Goodman makes those accusations offering only one side of the account of the final phase. Goodman, then, invites the reader to be the judge.

In a way it is ironic, that this is how the all critics accuse the administration of Sri Lanka and Gotabaya for those crimes.

In this second article, I reply to Goodman's accusations of Gotabaya. You could access the first article here, Reply to Ryan Goodman 1 of 4 - What is this all about?. There are four articles in total. You could access the the third article here, Reply to Ryan Goodman 3 of 4 - Politics behind

In the above, Goodman refers to few incidences in the final phase. So-called the execution of political leaders is now referred to as the White Flag Incidence (WFI). This incidence happened in the early morning of 18 of May 2009. Later that day, the President of Sri Lanka declared the military victory against the LTTE. Goodman writes it is the 16 of May that the military victory was declared. This mistake hinders the real sequence of the WFI.

The incidences around shelling hospitals were direct result of the fact that LTTE used wounded carders and civilians (WCC) for their military purpose. This had caused operational delays to Sri Lankan Army. And had put greater number of civilians at harm too. The LTTE did that despite the fact that Army had facilitated safe passages to Red Cross to access those WCC in the No-Fire-Zones (NFZs). Furthermore, the LTTE was found firing their arms within those areas allocated to hospitals too.

Gotabaya did not ever suggest that he has given order to ‘kill innocent civilians’. That is Goodman’s words. Gotabaya had made it clear that everything existed outside of those NFZs are legitimate targets, including hospitals.    

Goodman plays with lot of facts. He has not provided balanced account of what has really happened in the final phase.

Goodman forgets that the LTTE was/is a terrorist organization. Goodman does not come up with the real casualty figures of the final phase either. He sticks to an speculated number of 40,000 to 70,000.

Goodman does not distinguish the difference between ‘civilians’ and ‘incidental loses’.

He does not pay even the slightest bit of attention to the terrain in which Sri Lankan Army had to rescue those 350,000 civilians from the human shields of LTTE.

He does not pay attention to the fact that the Sri Lankan Army had to slow down the military operations intentionally to limit the number of unnecessary civilian casualties in the final phase. And, as a result Sri Lankan Army was inflicted with heavy casualties.

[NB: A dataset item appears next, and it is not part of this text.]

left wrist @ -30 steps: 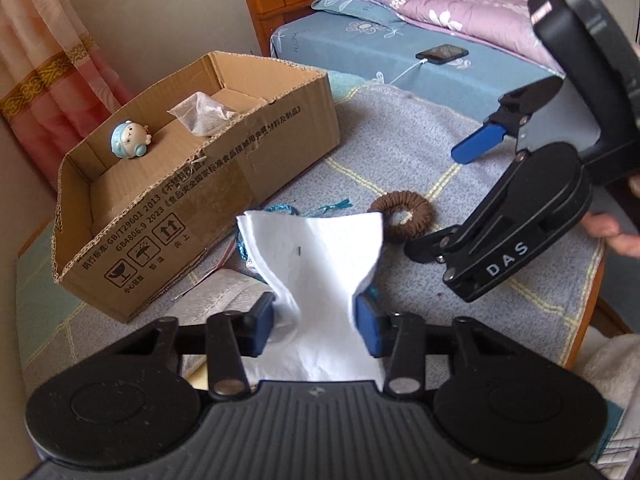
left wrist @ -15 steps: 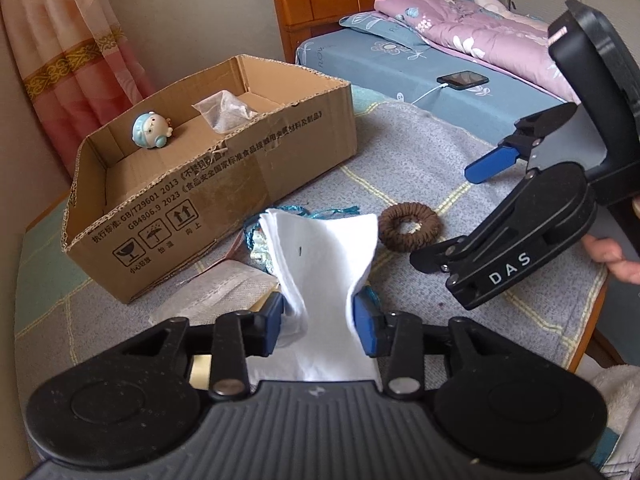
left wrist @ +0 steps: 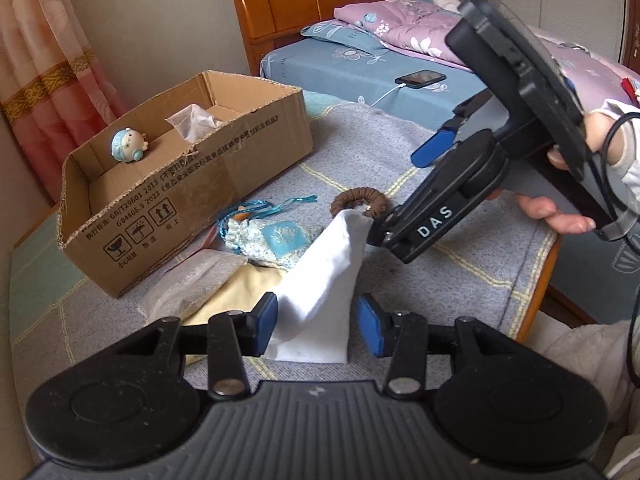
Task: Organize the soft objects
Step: 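Grasp the white cloth with the left gripper and lift it, then carry the white cloth into the box with the left gripper while the right gripper grasps the brown scrunchie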
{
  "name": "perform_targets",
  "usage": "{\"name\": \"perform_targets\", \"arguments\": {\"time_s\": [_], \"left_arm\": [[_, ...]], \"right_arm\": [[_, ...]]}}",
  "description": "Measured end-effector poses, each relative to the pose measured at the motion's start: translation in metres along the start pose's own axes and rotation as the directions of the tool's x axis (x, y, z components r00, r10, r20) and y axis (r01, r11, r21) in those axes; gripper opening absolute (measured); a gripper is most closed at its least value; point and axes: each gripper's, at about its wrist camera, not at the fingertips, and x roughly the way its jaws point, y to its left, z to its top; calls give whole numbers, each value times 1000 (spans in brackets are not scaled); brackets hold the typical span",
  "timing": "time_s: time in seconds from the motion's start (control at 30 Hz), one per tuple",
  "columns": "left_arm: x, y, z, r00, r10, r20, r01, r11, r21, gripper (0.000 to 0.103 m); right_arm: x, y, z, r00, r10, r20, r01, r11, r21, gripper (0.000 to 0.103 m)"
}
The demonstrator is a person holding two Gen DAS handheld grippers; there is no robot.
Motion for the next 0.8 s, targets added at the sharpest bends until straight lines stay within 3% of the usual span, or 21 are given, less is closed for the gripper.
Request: {"name": "perform_targets", "arguments": {"time_s": [0.13,0.23,0.3,0.6,0.7,0.8], "left_arm": [[10,8,3,1000,11,-13,-11,1000,12,40],[15,11,6,1000,9,-20,-9,1000,16,21],[14,12,7,1000,22,-10,-22,1000,14,4],[-25,26,22,992,101,77,-100,995,-11,1],[-30,21,22,995,62,80,-64,998,14,1],[-16,11,15,999,36,31,-36,999,25,1]], "right_arm": [[0,0,0,1000,-1,0,1,1000,0,103],[0,0,0,1000,-1,1,1,1000,0,103],[0,1,0,1000,-2,1,2,1000,2,103],[0,1,0,1000,-2,2,2,1000,2,103],[0,1,0,1000,-3,2,3,1000,2,103],[-1,1,-1,1000,-1,6,1,1000,0,103]]}}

The Final Phase - Military Operations

The final phase spans from January 2009 to the end of operations on 18 May 2009. At the beginning of 2009, the Army had liberated most of the North and East from the LTTE. The LTTE was cornered in Wanni.

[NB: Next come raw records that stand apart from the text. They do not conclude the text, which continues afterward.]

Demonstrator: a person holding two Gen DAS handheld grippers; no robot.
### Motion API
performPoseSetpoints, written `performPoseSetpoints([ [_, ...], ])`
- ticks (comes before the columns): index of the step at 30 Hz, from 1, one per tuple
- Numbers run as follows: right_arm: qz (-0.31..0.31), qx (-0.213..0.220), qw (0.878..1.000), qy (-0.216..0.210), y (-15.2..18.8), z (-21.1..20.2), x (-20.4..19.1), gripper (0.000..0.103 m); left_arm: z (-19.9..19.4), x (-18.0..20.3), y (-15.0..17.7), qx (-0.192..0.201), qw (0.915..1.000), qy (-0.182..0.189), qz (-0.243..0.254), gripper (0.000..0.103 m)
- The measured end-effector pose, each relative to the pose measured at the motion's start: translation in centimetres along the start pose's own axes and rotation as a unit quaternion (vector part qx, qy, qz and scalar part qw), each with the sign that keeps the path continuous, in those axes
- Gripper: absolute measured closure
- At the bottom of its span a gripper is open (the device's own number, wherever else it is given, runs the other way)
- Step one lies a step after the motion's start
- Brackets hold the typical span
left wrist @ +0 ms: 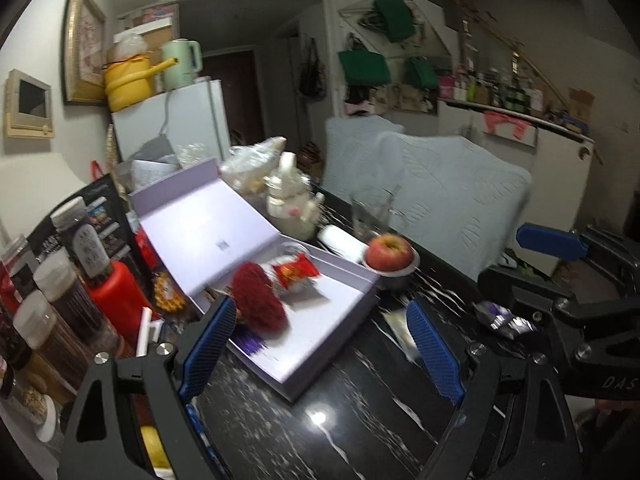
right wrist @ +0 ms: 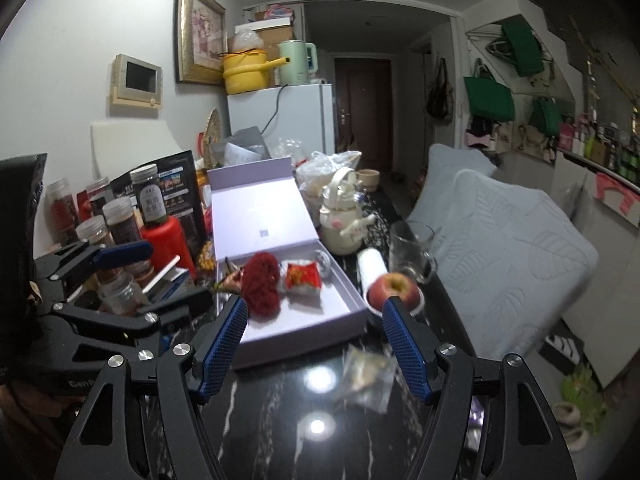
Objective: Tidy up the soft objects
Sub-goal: 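Withdraw both tools from the gift box toward the remaining table items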
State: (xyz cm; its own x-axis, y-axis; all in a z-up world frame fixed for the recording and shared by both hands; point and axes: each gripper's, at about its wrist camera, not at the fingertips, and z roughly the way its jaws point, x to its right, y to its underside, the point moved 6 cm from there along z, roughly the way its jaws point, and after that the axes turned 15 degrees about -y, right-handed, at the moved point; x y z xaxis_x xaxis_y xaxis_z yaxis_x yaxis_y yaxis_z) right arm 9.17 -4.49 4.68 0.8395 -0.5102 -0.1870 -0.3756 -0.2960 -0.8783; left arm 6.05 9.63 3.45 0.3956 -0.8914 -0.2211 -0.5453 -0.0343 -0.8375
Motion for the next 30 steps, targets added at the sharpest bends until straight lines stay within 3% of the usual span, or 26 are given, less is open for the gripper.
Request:
performPoseSetpoints([
  [15, 0.047, -0.013, 0.997, 0.053, 6.6, -5.5, 2.2, 0.032, -1.3, 5.5, 3.4, -0.027, 0.9965, 0.076, 0.024, 0.015],
  [22, 0.068, -0.016, 0.994, 0.082, 9.2, -6.8, 4.0, 0.031, -0.8, 7.9, 4.5, -0.040, 0.9936, 0.105, 0.008, 0.015],
  [30, 0.100, -0.024, 0.991, 0.080, 11.5, -7.0, 7.6, 0.031, 1.1, 11.5, 4.8, -0.057, 0.9904, 0.125, 0.016, 0.015],
])
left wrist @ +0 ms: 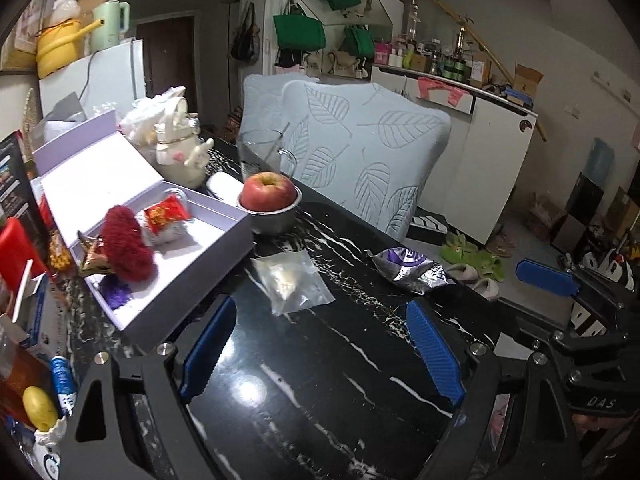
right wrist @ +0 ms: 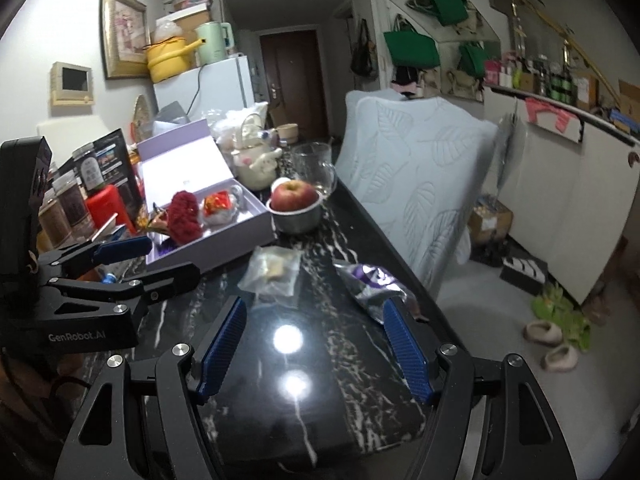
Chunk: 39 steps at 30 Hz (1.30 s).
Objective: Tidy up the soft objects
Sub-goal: 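Withdraw both tools from the gift box toward the remaining table items, then grasp the clear bun bag with the left tool while the right tool grasps the silver snack packet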
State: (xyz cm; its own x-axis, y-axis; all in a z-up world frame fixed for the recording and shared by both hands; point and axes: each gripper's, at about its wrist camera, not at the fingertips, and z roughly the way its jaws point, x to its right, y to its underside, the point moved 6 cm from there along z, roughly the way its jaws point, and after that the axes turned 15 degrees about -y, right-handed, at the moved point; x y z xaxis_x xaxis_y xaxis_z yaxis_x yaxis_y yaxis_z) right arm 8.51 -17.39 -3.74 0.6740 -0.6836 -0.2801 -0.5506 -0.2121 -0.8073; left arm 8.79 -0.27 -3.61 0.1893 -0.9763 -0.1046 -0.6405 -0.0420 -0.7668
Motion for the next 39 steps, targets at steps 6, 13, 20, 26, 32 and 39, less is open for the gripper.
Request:
performPoseSetpoints([
  [6, 0.011, -0.007, 1.000, -0.004, 0.5, 1.2, 2.5, 0.027, 3.0, 1.5, -0.4, -0.015, 0.9998, 0.015, 0.007, 0.015],
  [13, 0.032, -0.014, 0.999, -0.003, -0.1, 3.7, 5.6, 0.027, 6.8, 2.2, -1.4, -0.037, 0.9991, 0.020, 0.006, 0.015],
  [20, 0.045, -0.037, 0.998, -0.005, -0.3, 7.3, 8.2, 0.027, 11.4, 1.9, -1.8, -0.060, 0.9979, -0.012, 0.019, 0.015],
  [26, 0.045, -0.070, 0.996, -0.014, 0.0, 10.7, 9.7, 0.022, 15.2, 1.1, -1.3, -0.093, 0.9947, -0.039, 0.022, 0.015],
  [32, 0.068, -0.093, 0.993, -0.028, 0.1, 13.7, 11.2, 0.021, 17.9, 0.6, -0.6, -0.136, 0.9888, -0.057, 0.023, 0.015],
  [39, 0.107, -0.112, 0.987, -0.040, 0.5, 15.2, 12.5, 0.021, 19.5, 0.1, 0.2, -0.171, 0.9843, -0.043, -0.005, 0.015],
])
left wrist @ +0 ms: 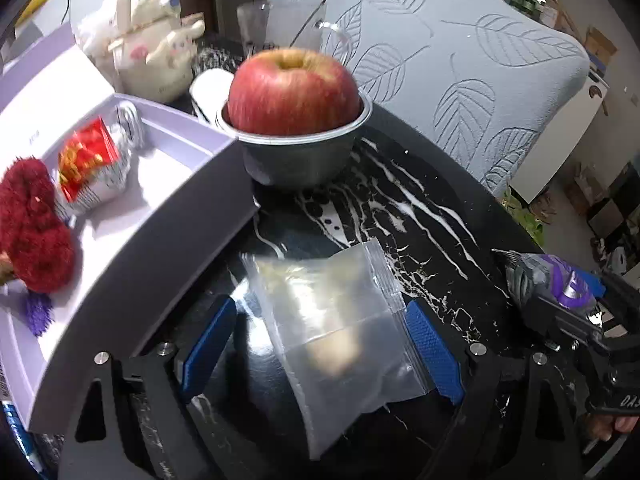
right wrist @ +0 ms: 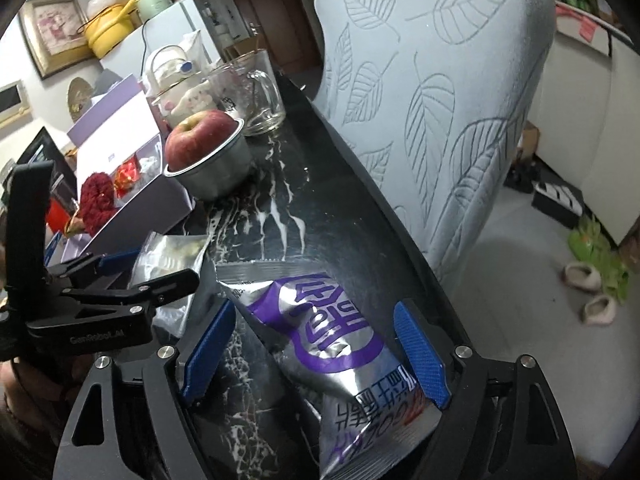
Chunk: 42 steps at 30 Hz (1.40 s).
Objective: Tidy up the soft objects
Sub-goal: 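Grasp the clear bun bag with the left tool while the right tool grasps the silver snack packet, then carry the bun bag with the left tool while the right tool carries the snack packet to the box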
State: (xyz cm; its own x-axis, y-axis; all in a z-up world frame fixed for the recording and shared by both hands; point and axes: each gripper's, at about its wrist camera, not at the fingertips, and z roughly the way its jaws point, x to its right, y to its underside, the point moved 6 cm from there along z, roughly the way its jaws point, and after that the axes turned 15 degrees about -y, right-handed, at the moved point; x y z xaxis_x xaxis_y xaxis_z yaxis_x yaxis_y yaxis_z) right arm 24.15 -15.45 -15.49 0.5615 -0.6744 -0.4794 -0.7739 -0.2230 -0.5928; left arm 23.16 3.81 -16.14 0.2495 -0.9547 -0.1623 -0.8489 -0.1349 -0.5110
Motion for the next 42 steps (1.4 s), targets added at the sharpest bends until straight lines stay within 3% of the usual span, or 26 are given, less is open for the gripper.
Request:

Some of the civilians were moving along with retreating LTTE cadres. Some of the civilians were living in those areas where the LTTE moving in. However, it was not a coincidence that the LTTE retreated to Mullavikkal, where the final battle took place. In Mullavikkal, the LTTE had built extensive military installments, including a complex of underground bunkers.

Respecting one of the fundamental principles of International Humanitarian Law, the principle of distinction, the Sri Lankan authority had demarcated a No-Fire-Zone (NFZ) on 20 January 2009. It was the first one, among other two NFZs declared by the authority. The NFZ I was consisted of 35 sqkm of an area. (Read further, here)

The Sri Lankan administration had demarcated these NFZs anticipating zero military activates within those zones. The Sri Lankan authorizes had informed the civilians about these safe zones dropping leaflets and using loudspeakers. (Read further, here)

The LTTE infiltrated those NFZs. The LTTE stated using the civilians within as human shields.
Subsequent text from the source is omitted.